• **INSTRUCTIONS FOR THE TASK**
Your answer should be the lines of the material that include the word "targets".
STUDY MATERIAL Start Marker
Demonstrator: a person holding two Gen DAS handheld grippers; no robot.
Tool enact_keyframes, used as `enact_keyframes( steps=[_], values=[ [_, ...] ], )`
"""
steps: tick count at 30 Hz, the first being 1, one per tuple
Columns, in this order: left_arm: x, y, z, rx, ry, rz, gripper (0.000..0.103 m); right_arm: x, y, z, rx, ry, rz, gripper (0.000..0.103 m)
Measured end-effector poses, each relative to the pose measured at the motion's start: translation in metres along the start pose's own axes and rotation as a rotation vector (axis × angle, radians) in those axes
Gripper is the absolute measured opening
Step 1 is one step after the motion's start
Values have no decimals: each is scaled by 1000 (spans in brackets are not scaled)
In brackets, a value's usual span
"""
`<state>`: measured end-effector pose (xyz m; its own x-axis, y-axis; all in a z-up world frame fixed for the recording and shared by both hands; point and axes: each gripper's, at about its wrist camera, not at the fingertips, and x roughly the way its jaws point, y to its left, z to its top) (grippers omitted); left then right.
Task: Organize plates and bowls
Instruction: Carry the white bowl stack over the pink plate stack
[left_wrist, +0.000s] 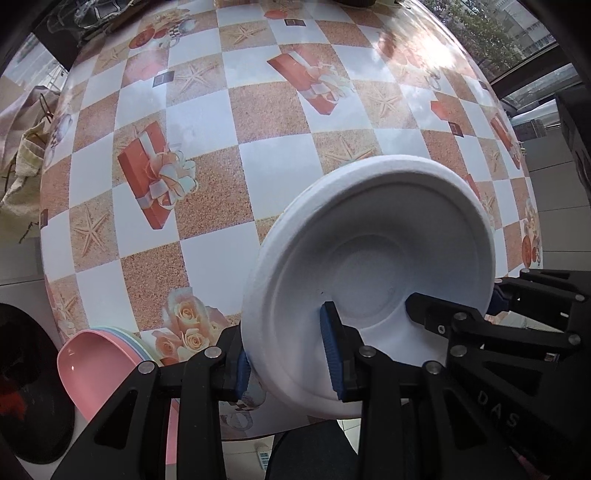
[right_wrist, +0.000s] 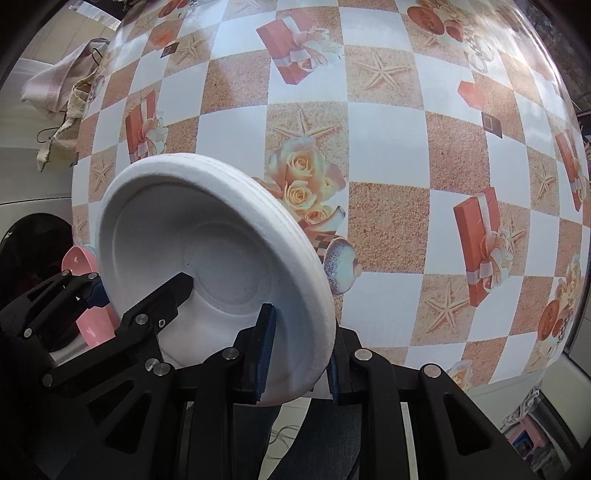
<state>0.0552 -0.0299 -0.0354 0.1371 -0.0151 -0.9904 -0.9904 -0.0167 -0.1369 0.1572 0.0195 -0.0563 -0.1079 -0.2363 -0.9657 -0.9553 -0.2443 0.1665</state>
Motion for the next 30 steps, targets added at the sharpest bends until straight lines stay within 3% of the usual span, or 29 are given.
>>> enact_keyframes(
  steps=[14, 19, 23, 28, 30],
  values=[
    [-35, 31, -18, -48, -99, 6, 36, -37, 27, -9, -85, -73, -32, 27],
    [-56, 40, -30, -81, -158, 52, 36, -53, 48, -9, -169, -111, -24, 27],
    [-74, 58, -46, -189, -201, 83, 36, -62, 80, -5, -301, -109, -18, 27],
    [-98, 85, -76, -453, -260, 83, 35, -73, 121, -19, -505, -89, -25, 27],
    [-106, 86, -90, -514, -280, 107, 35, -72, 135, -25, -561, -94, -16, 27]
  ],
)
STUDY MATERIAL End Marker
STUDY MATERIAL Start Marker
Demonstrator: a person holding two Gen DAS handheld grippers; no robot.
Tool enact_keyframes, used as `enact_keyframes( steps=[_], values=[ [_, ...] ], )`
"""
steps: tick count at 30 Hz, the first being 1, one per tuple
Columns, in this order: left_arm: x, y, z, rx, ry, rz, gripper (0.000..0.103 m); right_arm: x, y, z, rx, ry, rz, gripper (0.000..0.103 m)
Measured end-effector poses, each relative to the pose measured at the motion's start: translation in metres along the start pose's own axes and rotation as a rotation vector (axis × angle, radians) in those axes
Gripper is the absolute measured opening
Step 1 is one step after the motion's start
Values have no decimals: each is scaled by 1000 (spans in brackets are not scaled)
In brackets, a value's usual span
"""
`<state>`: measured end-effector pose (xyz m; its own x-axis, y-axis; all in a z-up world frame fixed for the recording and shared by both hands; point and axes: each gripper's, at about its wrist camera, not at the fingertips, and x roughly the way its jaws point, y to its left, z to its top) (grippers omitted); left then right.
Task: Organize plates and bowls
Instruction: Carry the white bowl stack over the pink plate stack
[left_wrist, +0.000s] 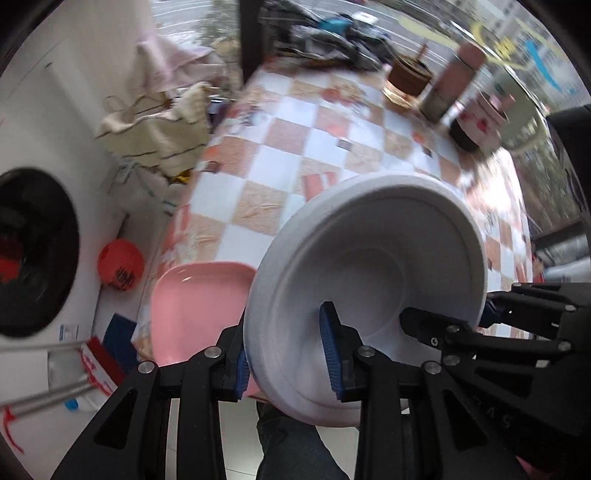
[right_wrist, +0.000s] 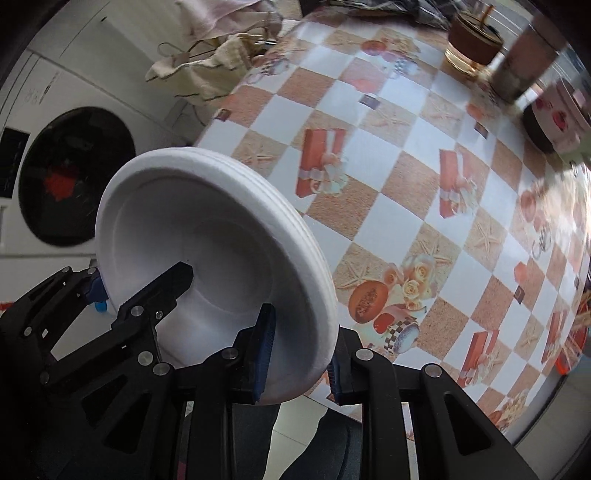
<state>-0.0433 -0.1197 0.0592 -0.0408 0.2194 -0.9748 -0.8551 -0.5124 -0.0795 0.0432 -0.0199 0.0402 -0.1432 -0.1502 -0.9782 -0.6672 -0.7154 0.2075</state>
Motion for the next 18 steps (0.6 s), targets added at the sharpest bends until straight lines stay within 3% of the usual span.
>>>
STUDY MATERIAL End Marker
• **SOLUTION TO THE EXERCISE**
Motion for the next 30 steps, targets added at the sharpest bends until straight lines stay within 3% of the usual span, or 29 are given.
Motion for the next 18 steps (0.6 s), targets added at the sharpest bends until straight lines stay within 3% of the usual span.

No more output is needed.